■ **Activity**
Take from the material every line that contains the word "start".

★ ★ ★

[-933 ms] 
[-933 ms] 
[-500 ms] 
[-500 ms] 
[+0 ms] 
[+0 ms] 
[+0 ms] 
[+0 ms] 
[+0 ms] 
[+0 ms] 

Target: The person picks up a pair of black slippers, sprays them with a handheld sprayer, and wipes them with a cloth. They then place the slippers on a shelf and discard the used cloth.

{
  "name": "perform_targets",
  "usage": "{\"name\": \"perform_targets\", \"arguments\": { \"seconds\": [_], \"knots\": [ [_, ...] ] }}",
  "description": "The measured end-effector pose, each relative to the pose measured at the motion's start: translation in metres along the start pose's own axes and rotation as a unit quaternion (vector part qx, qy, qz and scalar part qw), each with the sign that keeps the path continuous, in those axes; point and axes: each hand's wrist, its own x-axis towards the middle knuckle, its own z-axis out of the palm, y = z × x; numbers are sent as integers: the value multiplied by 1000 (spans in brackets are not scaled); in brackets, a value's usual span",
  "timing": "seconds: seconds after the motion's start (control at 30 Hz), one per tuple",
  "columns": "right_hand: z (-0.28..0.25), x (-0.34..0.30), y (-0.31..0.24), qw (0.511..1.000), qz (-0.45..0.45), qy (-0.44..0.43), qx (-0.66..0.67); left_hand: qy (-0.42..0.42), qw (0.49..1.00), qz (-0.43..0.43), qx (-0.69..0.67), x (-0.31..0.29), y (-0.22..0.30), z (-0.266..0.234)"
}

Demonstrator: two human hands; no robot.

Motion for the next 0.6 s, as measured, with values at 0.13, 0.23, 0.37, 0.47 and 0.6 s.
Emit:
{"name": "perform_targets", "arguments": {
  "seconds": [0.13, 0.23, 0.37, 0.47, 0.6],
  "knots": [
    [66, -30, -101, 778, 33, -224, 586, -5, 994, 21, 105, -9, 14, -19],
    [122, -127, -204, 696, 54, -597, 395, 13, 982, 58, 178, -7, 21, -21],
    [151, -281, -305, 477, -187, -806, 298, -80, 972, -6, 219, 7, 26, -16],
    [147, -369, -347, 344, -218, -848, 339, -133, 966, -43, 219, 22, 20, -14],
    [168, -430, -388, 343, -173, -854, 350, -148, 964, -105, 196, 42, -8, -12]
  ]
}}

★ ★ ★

■ **Solution to the problem**
  "description": "The measured end-effector pose, each relative to the pose measured at the motion's start: translation in metres along the start pose's own axes and rotation as a unit quaternion (vector part qx, qy, qz and scalar part qw), each with the sign that keeps the path continuous, in those axes; point and axes: each hand's wrist, its own x-axis towards the middle knuckle, its own z-axis out of the palm, y = z × x; numbers are sent as integers: the value multiplied by 1000 (spans in brackets are not scaled); in brackets, a value's usual span",
  "timing": "seconds: seconds after the motion's start (control at 30 Hz), one per tuple",

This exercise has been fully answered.